▶ _TASK OBJECTIVE_
The listing below holds a line with "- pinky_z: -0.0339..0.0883" and a later line with "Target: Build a". Write out those two lines and every line between them, exactly, and nothing else.

(DATASET EXCERPT)

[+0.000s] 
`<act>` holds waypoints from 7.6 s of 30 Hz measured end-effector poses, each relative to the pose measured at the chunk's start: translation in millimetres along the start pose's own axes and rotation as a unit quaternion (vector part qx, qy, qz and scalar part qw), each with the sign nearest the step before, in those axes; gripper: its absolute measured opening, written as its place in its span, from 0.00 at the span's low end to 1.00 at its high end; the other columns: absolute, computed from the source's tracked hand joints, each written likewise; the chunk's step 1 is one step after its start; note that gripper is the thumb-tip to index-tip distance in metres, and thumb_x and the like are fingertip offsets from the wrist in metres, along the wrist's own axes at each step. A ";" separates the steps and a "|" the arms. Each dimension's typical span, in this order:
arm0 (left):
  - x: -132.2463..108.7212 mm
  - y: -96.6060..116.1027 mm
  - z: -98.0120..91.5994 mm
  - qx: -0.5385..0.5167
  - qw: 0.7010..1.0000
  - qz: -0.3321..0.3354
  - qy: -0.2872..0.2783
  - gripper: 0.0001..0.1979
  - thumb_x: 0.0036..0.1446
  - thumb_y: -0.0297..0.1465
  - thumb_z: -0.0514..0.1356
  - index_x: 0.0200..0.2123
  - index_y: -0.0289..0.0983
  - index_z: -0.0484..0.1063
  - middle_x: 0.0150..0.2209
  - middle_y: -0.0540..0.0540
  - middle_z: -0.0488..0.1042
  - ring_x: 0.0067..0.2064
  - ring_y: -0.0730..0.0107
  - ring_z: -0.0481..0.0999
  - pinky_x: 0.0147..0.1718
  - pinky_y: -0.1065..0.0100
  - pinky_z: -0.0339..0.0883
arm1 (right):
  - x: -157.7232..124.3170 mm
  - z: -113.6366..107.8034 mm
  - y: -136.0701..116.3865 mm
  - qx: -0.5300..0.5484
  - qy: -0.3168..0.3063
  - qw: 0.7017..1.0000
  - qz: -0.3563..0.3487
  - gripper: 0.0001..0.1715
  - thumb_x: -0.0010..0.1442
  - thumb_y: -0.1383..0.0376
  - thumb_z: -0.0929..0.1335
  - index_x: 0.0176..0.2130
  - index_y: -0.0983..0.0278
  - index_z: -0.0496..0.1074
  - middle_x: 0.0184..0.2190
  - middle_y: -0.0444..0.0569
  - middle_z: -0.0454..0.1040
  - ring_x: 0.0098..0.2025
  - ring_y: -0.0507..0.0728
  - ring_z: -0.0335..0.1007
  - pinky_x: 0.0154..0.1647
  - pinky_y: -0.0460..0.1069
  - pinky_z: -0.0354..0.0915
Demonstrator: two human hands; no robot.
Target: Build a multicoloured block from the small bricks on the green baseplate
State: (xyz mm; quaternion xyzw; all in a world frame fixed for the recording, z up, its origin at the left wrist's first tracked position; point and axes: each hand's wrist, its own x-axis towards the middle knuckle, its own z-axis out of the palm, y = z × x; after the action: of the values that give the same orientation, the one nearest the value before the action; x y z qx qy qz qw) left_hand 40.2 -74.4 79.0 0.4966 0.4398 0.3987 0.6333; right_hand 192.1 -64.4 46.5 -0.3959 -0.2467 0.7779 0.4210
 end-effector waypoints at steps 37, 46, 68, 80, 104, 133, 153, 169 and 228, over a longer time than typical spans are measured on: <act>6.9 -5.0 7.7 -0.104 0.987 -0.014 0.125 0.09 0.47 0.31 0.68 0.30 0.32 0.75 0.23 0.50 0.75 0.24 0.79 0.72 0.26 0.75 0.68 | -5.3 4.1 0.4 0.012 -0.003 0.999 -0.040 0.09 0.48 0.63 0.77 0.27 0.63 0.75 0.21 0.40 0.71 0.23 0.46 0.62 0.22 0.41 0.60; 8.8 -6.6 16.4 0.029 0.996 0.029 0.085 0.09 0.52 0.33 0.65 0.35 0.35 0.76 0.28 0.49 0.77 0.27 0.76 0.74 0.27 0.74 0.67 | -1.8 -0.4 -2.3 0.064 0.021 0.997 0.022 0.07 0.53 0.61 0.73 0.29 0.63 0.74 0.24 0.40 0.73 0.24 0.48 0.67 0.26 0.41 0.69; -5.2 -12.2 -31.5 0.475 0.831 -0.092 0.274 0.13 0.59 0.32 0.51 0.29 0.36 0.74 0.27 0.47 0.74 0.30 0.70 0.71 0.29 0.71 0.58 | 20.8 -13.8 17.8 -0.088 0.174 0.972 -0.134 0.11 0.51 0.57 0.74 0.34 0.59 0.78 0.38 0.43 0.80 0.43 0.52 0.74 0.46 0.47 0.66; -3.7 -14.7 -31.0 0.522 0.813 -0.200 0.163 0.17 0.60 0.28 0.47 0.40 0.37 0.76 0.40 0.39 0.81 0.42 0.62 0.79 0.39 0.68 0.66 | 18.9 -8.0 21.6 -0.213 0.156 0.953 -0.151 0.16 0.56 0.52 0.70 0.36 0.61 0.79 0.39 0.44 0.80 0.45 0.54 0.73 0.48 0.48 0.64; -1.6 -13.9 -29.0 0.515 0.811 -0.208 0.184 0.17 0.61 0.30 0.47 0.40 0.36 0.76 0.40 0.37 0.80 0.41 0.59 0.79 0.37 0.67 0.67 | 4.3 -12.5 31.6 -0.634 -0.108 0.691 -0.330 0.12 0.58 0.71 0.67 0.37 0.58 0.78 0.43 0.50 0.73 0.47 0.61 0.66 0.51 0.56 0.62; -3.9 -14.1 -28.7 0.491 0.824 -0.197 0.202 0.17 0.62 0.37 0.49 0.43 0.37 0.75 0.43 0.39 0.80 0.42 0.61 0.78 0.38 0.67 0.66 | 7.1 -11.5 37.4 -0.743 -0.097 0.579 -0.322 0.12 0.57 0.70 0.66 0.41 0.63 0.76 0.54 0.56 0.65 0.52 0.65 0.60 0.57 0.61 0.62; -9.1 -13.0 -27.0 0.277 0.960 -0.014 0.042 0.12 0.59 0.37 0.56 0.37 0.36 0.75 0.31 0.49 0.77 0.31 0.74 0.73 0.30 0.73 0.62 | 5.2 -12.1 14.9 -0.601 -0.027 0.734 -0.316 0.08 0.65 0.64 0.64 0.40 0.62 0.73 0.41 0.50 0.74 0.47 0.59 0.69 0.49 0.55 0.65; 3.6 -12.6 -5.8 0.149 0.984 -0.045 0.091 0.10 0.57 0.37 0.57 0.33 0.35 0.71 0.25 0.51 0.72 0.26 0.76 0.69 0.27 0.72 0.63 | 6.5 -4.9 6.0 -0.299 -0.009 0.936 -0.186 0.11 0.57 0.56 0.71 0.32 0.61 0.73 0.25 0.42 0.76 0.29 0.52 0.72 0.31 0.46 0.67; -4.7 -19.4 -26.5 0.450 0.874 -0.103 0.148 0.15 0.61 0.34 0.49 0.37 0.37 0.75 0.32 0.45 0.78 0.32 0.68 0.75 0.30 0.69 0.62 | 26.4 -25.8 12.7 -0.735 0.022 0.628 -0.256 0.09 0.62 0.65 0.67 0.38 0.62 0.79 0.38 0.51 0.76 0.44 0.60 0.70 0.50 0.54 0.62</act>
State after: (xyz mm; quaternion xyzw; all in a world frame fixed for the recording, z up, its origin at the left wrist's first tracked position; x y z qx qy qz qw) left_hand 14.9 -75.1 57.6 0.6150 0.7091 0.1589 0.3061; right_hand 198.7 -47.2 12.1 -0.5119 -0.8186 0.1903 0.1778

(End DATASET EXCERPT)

▶ _ANSWER BELOW_
  - pinky_z: -0.0339..0.0883
arm1 (right):
  - x: -157.7232..124.3170 mm
  - z: -113.6366..107.8034 mm
  - y: -136.0701..116.3865 mm
  - qx: -0.5300..0.5484
  - qy: -0.3168..0.3063
  - qw: 0.7017..1.0000
  - qz: -0.3563..0.3487
  - gripper: 0.0001..0.1715
  - thumb_x: -0.0010..0.1442
  - thumb_y: -0.1383..0.0376
  - thumb_z: -0.0929..0.1335
  - index_x: 0.0176..0.2130
  - index_y: -0.0983..0.0278
  - index_z: -0.0496..0.1074
  - middle_x: 0.0184..0.2190
  - middle_y: -0.0444..0.0569
  - middle_z: -0.0454..0.1040
  - ring_x: 0.0098..0.2025
  - ring_y: -0.0507..0.0728
  - ring_z: -0.0335..0.1007
  - pinky_x: 0.0154..0.1647
  - pinky_y: -0.0460..0.1069
  - pinky_z: -0.0354..0.0915
Demonstrator: two human hands; no robot.
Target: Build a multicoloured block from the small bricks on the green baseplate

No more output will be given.